А в это самое время мистер Смит, подняв глаза от трубки и перехватив устремленный на него взгляд Тарджиса, подумал: «У мальчика скверный вид, честное слово — сегодня еще хуже, чем всегда. Как мы ни нуждаемся в работниках, а надо бы дать ему отдохнуть день-другой. Он совсем не заботится о себе, вот в чем горе. И никто о нем не заботится… один, в меблированных комнатах… Бедняга! Но ведь у него нет семьи, на нем не лежит ответственность, ему надо прокормить только себя одного, и он мог бы жить хорошо, ходить на концерты и все такое, если бы наладил свою жизнь. Наверное, не знает, как за это взяться. Надо бы позвать его как-нибудь в воскресенье к чаю или к ужину, ему будет приятно побывать в семейном доме. Да, позову его, когда мы помиримся с Эди и у нее опять будет хорошее настроение».

С такими мыслями оба посмотрели друг на друга как-то по-новому пристально, как смотрят иной раз на знакомое слово, которое вдруг показалось странным. Затем, кивнув друг другу на прощание, отвернулись, Тарджис — к двери, Смит — к своему столу.

3

Вечер был хорош, и теплый ветерок сгонял черную грязь в канавы. С главной улицы, где на мокрых камнях дрожали, как в зеркале, яркие огни фонарей и проезжавших автомобилей, Тарджис свернул на Мэйда-Вейл, сегодня совсем не такую, как два дня тому назад, когда снег лежал на земле сплошным ковром. Здесь стояла глухая тишина, было темно, мокро. На Кэррингтон-Виллас только и слышно было со всех сторон унылое «кап-кап» и слабо пахло мокрой травой. Тарджис, немного дрожавший — не от холода, а от волнения, — ни минуты не думал обо всем этом, но бессознательно замечал все. В этот вечер каждая мелочь — тень, мелькнувшая на шторе, свист мальчика где-то далеко в конце улицы, — воспринималась им как-то особенно остро, четко врезывалась в память. В доме № 2 играли на рояле, и он узнал мелодию. Он слышал ее много раз в кино.

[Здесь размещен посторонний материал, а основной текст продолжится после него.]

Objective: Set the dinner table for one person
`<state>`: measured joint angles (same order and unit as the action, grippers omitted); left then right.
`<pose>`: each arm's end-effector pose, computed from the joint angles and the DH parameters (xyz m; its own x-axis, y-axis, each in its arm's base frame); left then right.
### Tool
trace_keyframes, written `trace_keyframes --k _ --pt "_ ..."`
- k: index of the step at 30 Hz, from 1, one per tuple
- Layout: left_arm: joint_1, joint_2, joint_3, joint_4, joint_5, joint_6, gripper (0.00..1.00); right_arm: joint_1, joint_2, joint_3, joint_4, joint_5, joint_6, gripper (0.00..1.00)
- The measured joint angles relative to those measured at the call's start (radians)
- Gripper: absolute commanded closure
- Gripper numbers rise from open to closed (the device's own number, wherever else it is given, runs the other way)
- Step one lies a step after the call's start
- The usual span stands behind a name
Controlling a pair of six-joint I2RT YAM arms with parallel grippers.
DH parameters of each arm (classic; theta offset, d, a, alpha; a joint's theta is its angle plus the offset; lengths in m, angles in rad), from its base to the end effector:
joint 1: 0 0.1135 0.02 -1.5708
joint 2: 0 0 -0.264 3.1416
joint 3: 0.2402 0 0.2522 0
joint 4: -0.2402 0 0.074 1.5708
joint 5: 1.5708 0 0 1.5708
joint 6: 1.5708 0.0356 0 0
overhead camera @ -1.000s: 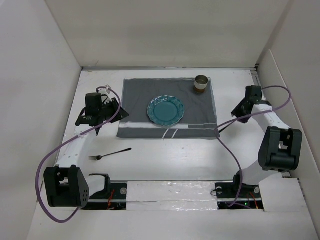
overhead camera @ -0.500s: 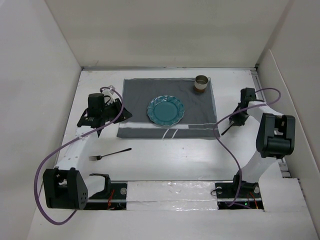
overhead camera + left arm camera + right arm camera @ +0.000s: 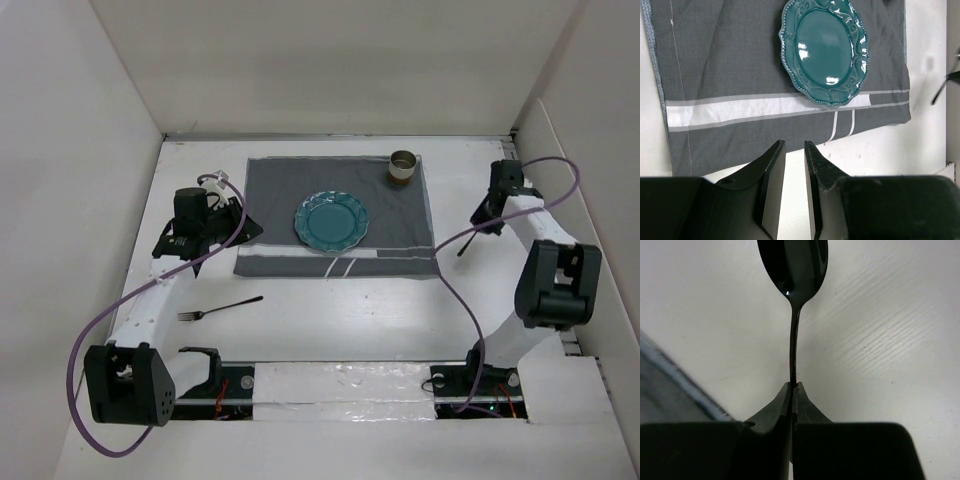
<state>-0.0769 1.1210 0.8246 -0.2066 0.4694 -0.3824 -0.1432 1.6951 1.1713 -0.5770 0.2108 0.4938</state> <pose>0.2477 -0.0352 0.2861 -0.6189 -0.2861 -0.7315 0.2508 0.8105 -0.5292 0.3396 -0.0565 0.2079 -0.6664 0.5644 -0.4872 0.6237 0.7800 0.0504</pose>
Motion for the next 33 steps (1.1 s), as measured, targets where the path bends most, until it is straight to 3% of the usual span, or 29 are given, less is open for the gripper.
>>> trace_keyframes --k 3,7,12,16,29,33 --pt "0.0 0.006 0.0 0.0 0.0 0.0 0.81 0.028 -0.135 0.055 -0.006 -0.018 -0.027 1.0" --pt "0.0 0.023 0.0 0.0 -0.002 0.0 0.81 0.156 -0.21 0.226 0.007 -0.135 -0.092 1.0" --pt "0.0 0.035 0.0 -0.002 -0.012 0.0 0.81 0.377 -0.151 0.323 0.007 -0.279 -0.166 1.0" --pt "0.0 0.035 0.001 -0.014 -0.032 -0.001 0.82 0.481 0.022 0.328 -0.023 -0.378 -0.202 1.0" --pt "-0.013 -0.043 0.054 -0.075 -0.111 -0.014 0.83 0.483 0.345 0.424 -0.071 -0.369 -0.203 1.0" --pt "-0.142 -0.04 0.11 -0.109 -0.281 -0.016 0.81 0.473 0.386 0.449 -0.065 -0.36 -0.198 1.0"
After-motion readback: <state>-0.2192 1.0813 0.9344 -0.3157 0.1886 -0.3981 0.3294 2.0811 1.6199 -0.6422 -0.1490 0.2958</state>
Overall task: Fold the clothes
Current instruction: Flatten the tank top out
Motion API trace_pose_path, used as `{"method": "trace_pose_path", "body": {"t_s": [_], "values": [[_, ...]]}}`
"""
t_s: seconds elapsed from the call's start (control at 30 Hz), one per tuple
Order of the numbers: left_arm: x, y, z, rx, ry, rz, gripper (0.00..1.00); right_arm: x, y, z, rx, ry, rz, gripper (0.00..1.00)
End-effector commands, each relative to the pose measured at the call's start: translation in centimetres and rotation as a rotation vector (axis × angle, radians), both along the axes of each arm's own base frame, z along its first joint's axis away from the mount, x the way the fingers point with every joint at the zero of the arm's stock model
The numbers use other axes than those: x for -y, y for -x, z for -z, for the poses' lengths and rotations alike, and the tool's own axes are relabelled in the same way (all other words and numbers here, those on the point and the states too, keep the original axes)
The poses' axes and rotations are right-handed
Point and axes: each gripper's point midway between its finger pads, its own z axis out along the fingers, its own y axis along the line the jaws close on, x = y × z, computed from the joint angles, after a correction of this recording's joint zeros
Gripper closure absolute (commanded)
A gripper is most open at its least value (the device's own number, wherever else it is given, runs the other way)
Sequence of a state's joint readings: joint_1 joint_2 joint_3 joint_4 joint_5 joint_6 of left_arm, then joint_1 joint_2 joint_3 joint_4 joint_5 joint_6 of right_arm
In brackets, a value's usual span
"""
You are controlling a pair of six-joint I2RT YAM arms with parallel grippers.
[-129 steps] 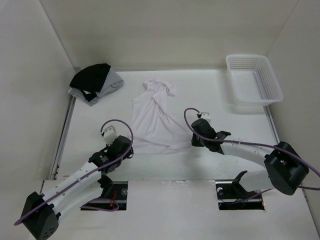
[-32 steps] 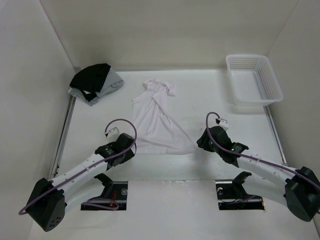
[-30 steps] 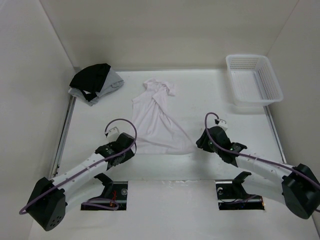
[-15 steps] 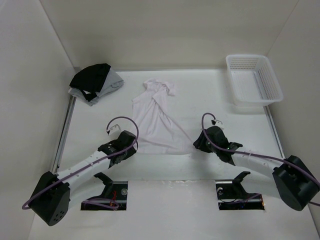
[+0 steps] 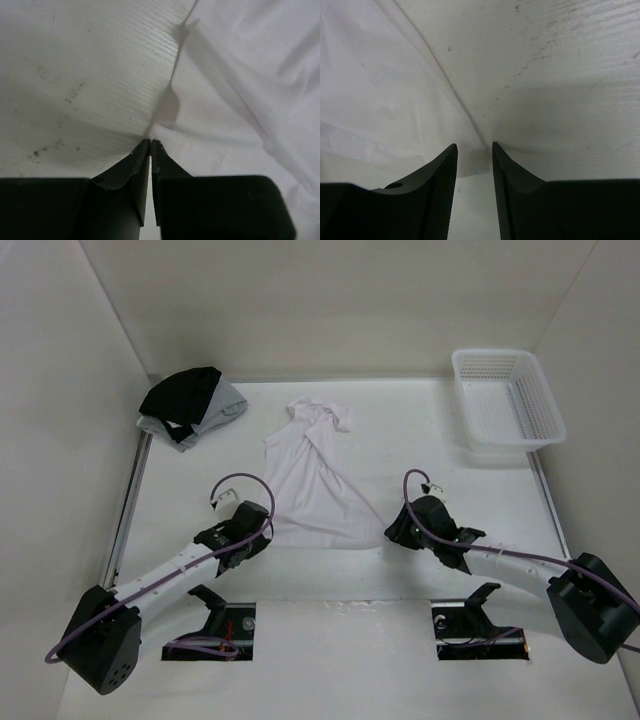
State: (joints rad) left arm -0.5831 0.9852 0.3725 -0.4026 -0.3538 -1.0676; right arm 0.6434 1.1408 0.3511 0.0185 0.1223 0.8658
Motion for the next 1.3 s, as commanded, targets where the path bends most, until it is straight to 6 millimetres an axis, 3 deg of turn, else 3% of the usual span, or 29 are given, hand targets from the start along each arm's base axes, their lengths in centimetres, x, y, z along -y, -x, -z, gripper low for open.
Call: {"method": "trace_pose_path", "body": {"t_s": [0.0,0.17,0.3,0.4,0.47,0.53,0.63,0.77,0.93,1.03,1.1,1.17,1.27], "values": [[-0.3,0.3,0.0,0.009,-0.003,0.013,0.96,-0.6,0.4,-0.5,0.009,-0.038,-0.008,0.62],[-0.2,0.1,-0.8,0.042,0.012,0.022,0.97,-0.8,0.5,-0.5,0.003,-0.04,-0.015,0.66],[0.1,-0.1,-1.2,0.052,0.01,0.035,0.98,-1.2,0.2,-0.4,-0.001,-0.039,-0.021,0.85],[0.7,-0.7,-3.1,0.096,0.015,0.065,1.0,-1.8,-0.6,-2.9,0.07,-0.09,-0.024,0.97],[1.1,-1.6,-6.2,0.167,0.01,0.088,1.0,-1.8,-1.2,-6.5,0.164,-0.13,-0.028,0.99],[1.1,-2.4,-11.0,0.273,0.002,0.106,1.0,-1.6,-1.3,-11.4,0.268,-0.165,-0.033,1.0],[-0.2,-3.0,-20.7,0.484,-0.013,0.087,1.0,0.0,-0.8,-20.2,0.446,-0.173,-0.023,1.0],[-1.9,-2.5,-33.3,0.761,0.026,0.051,1.0,1.9,0.5,-32.2,0.668,-0.189,-0.014,1.0],[-3.2,-1.1,-44.8,1.012,0.105,0.022,1.0,3.5,2.5,-44.0,0.865,-0.219,-0.009,1.0],[-4.6,-0.1,-50.3,1.127,0.127,-0.012,1.0,4.5,4.0,-50.2,0.962,-0.245,-0.015,1.0],[-5.2,0.2,-52.8,1.176,0.122,-0.022,1.0,4.5,4.8,-53.1,1.003,-0.252,-0.04,1.0],[-4.6,-0.3,-54.0,1.194,0.113,-0.013,1.0,4.0,4.7,-54.5,1.027,-0.231,-0.056,1.0],[-2.6,-2.3,-53.5,1.167,0.077,0.007,0.99,2.8,2.9,-54.2,1.025,-0.191,-0.047,1.0]]}}
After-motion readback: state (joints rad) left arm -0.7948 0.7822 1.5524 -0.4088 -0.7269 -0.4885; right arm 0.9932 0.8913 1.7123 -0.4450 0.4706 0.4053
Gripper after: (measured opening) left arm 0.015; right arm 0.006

Он остановился у ворот. Наверху был свет. Значит, Лина дома. Может быть, она не одна, но надо идти на риск. Теперь ему было почти все равно, встретит он у нее кого-нибудь или нет. Можно подняться наверх и придумать какой-нибудь предлог. Некоторое время он выжидал.

И вдруг его охватило желание уйти, махнуть на все рукой, не думать больше об этой девушке. Одну секунду ему казалось, что стоит только повернуться, дойти до конца улицы, — да, больше ничего не нужно, — и он освободится от этого наваждения, он станет другим человеком, станет сильнее и счастливее. Словно чей-то голос резко прошептал ему на ухо: «Уходи. Кончай с этим. Уходи прочь сейчас же». Где-то внутри, в желудке, он ощутил ледяную пустоту. Это болезнь. Он чуть не заплакал. Если бы свет там наверху вдруг погас, он мог бы уйти без сожаления. Но этот тусклый малиновый свет не исчезал — и он не мог уйти от него, вернуться в надежный, но пустой мир.